• Action item
Below is a listing. Quote from it, exactly, the lines from the one containing "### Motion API" down to the one containing "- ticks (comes", both ends included, and nothing else.

• Source material
####################
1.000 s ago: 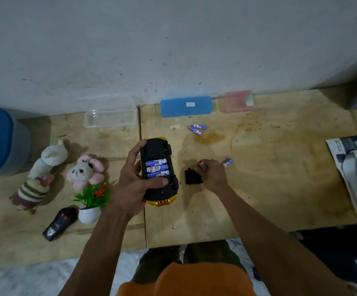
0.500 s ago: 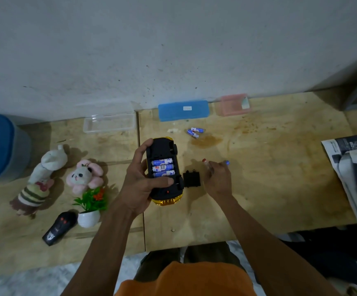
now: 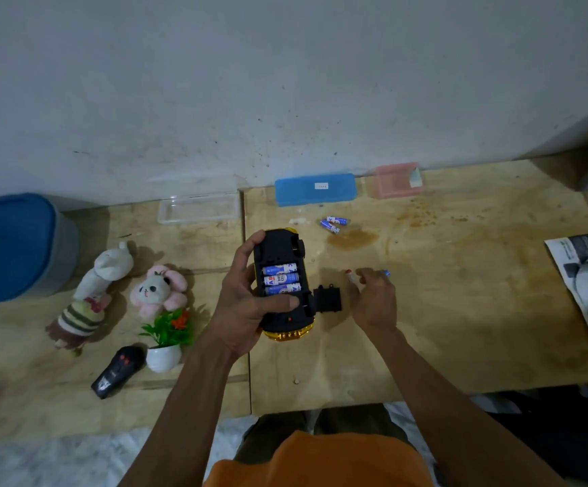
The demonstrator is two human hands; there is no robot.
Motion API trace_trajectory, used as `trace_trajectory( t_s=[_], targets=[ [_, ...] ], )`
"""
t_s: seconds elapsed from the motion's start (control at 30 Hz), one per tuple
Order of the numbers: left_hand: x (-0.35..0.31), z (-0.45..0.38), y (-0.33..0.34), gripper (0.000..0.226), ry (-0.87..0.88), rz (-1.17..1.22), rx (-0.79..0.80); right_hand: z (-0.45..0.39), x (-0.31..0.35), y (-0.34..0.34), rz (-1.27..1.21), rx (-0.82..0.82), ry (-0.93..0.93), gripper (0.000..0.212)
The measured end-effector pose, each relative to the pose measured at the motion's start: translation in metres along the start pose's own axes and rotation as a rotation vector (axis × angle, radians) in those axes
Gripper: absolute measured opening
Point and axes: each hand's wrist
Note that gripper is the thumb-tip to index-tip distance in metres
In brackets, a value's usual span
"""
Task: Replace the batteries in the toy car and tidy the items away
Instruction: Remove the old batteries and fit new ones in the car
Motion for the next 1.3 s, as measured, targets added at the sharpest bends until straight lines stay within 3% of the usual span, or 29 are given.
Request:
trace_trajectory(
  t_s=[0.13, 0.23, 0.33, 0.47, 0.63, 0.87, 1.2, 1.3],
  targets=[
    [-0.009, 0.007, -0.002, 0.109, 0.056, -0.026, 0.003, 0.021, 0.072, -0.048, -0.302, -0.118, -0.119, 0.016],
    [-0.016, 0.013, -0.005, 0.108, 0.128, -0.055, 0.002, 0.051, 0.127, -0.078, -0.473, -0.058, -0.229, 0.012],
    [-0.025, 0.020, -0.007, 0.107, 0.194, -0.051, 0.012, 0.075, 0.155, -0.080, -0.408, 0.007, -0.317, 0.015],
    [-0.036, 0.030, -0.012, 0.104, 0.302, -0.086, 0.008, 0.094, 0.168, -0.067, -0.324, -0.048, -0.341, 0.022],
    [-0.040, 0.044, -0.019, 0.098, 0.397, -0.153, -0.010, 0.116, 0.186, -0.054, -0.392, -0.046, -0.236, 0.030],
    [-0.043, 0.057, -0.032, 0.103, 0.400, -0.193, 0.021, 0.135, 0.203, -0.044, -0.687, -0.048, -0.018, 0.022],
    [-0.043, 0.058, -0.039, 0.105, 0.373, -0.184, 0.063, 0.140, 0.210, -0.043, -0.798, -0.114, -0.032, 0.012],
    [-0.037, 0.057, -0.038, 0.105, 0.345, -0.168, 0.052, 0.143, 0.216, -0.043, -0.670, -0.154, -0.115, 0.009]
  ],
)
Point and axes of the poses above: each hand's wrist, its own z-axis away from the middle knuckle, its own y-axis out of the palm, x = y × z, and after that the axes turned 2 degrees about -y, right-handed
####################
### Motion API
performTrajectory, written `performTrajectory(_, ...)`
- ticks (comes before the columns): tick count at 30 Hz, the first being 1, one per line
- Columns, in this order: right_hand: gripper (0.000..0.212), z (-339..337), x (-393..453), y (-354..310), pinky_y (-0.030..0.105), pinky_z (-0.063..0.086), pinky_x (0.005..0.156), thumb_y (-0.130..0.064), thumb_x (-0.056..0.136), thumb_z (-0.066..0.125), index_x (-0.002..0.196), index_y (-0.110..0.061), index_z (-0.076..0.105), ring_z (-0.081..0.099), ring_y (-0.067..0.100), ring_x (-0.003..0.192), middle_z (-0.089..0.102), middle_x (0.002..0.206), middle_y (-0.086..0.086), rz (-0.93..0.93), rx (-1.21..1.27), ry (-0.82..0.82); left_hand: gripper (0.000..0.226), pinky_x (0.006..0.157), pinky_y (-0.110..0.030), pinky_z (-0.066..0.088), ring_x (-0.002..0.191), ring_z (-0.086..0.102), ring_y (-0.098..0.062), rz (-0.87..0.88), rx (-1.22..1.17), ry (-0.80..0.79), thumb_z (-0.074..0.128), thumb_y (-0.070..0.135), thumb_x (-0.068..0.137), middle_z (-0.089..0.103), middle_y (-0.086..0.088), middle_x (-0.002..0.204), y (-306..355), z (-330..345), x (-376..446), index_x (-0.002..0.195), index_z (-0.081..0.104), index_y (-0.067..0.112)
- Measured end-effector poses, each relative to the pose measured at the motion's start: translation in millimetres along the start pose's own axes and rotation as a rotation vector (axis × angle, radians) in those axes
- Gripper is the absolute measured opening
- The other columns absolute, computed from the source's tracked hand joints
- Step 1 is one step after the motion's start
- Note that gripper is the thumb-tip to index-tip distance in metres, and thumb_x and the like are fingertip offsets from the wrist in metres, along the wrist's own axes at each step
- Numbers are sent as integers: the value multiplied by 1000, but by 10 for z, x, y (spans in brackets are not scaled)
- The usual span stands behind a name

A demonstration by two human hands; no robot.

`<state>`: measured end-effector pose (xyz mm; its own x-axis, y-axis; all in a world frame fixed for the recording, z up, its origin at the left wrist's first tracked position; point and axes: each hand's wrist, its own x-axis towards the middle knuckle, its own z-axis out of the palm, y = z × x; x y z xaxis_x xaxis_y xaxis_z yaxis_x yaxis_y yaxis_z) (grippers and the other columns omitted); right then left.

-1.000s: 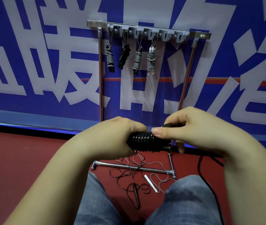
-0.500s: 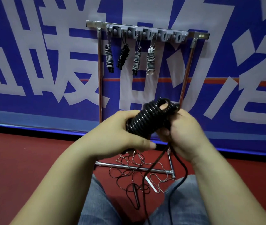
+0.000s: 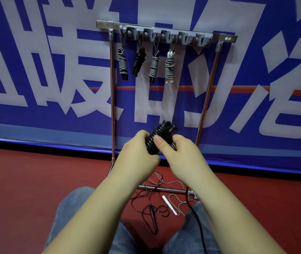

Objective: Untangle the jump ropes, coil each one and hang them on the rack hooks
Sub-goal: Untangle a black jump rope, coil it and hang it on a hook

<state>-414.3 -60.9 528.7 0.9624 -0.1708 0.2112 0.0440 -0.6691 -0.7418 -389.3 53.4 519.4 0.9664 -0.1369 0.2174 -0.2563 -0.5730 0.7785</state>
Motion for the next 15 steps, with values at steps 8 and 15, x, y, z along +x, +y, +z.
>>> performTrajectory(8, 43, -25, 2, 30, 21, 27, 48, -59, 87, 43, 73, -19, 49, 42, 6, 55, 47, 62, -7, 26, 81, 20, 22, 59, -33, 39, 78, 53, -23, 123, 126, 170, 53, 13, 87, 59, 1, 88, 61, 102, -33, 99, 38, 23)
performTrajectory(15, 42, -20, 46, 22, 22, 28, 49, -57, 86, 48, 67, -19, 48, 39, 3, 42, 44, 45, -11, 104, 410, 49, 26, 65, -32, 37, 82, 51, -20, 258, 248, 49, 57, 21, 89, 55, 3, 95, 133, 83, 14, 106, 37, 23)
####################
• Task solution
### Motion API
performTrajectory, written `performTrajectory(_, ...)`
- ticks (comes before the columns): tick count at 30 Hz, the first being 1, one per line

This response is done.